OTLP and Line Protocol docs point here: OTLP.md, LINE_PROTOCOL.md.
Tiering vs deletion (max_data_age_days)¶
Storage policy moves date partitions from hot → cold volume based on age. It does not delete data by itself.
"storage_policy": {
"volumes": [
{ "name": "hot", "type": "local", "max_data_age_days": 7 },
{ "name": "cold", "type": "s3", "max_data_age_days": 0 }
]
}
Use this for cost/latency tiering. Combine with:
retention_dayson the writer to drop old data entirely, and/or- S3 lifecycle rules on the cold bucket (Glacier, expire after 1y, …).
Details: STORAGE_POLICIES.md.
Snapshot housekeeping (snapshot_expire_interval_sec)¶
DuckLake keeps snapshots for time travel and merge semantics. The compaction service expires old snapshots and reaps superseded Parquet files using:
snapshot_expire_interval_sec— retention window for snapshot metadata / orphaned files during merge (see OOM.md if snapshots pile up).

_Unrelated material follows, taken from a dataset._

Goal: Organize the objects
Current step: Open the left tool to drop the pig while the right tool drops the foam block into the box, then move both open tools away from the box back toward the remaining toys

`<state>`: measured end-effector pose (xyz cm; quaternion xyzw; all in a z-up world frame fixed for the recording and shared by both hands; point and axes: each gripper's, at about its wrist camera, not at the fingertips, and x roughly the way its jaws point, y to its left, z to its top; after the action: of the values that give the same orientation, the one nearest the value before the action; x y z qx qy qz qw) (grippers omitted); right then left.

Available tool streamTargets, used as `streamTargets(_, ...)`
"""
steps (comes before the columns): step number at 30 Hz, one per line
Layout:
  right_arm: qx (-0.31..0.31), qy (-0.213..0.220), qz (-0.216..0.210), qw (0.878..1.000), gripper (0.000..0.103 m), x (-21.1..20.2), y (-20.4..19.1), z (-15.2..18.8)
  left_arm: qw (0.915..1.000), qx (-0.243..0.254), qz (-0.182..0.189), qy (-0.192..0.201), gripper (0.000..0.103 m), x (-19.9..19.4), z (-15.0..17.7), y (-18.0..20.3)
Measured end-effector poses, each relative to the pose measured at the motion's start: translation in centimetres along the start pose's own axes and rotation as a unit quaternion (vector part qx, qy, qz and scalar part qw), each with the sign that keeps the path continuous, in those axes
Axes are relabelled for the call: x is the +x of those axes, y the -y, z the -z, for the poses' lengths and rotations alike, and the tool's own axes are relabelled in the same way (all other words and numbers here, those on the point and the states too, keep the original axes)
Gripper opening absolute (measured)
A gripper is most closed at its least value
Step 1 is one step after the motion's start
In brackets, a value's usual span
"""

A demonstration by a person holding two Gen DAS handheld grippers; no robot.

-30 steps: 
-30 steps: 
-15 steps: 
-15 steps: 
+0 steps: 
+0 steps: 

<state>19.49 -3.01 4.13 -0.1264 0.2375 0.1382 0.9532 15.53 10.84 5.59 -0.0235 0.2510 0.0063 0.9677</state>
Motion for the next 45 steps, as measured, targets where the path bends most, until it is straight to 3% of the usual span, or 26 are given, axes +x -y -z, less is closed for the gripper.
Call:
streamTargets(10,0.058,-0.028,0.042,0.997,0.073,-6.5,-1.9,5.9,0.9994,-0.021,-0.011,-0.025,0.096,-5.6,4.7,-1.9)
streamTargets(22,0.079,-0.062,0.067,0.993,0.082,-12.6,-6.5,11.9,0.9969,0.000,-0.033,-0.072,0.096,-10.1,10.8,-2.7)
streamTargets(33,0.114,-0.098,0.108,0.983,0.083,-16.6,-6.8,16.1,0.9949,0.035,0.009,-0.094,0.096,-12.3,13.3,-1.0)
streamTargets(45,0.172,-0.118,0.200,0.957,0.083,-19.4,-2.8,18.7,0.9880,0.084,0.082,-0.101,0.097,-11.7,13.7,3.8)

This is not a substitute for retention_days: it does not implement “keep 30 days of calls” by itself. Set retention_days for business TTL; tune snapshot_expire_interval_sec for catalog health.
Manual maintenance (advanced): STORAGE_LAYOUT.md.
Mapping schema retention (Settings → Mappings)¶
The Coordinator stores a retention integer on each mapping_schema row (default 14 in seeds/UI). This value is carried over from Homer 7 for compatibility and appears in the Mappings panel.
Homer 11 does not use this field to delete DuckLake rows. Operational TTL is storage.ducklake.compaction.retention_days only.
When migrating from Homer 7/10, align retention_days in homer.json with your compliance window; treat mapping retention as documentation unless you have custom tooling that reads it.
Recommended starting points¶
- Single-node / all-in-one:
retention_days: 30, compaction enabled,check_interval_sec: 1800. - Hot + S3 tiering: short
max_data_age_dayson hot (e.g. 2–7), longer or zero on cold, plusretention_dayson the writer if cold must also be trimmed. - Compliance / legal hold: set
retention_days: 0(disabled) and manage expiry outside Homer (bucket lifecycle, offline archive).
For OOM or runaway file counts, see OOM.md and INGEST_PERFORMANCE.md.